**WORK ITEM**
Copy all lines below exactly as written. Leave pictures out.

**SUPPLIED INFORMATION**
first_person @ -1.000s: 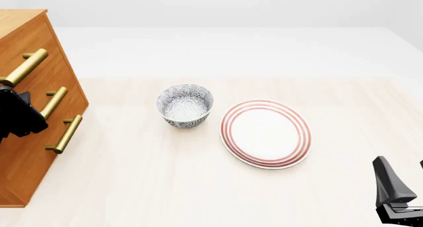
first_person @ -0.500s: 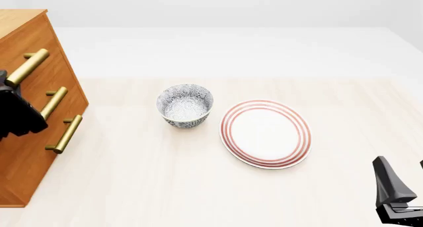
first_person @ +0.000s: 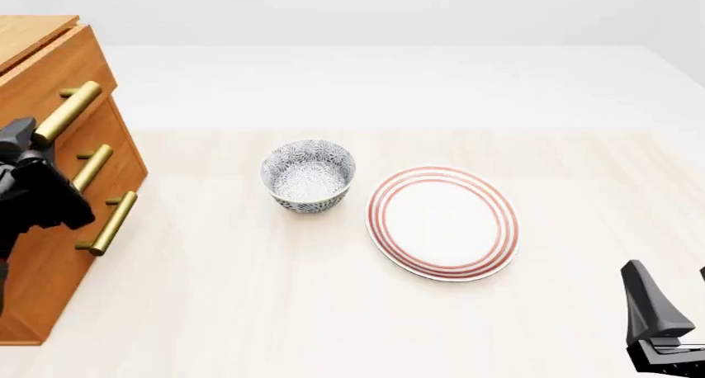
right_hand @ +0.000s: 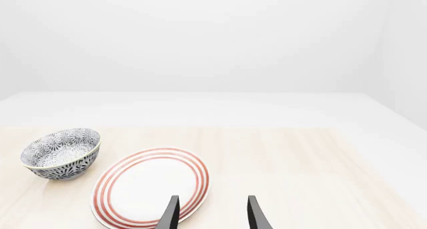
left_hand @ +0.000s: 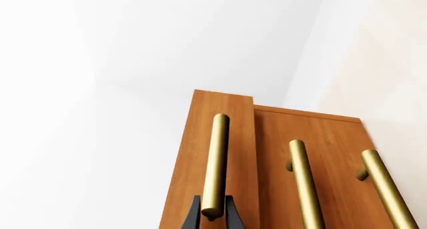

**ANSWER**
first_person @ -1.000s: 
first_person @ -0.500s: 
first_person @ +0.000s: 
right_hand @ +0.000s: 
left_hand @ +0.000s: 

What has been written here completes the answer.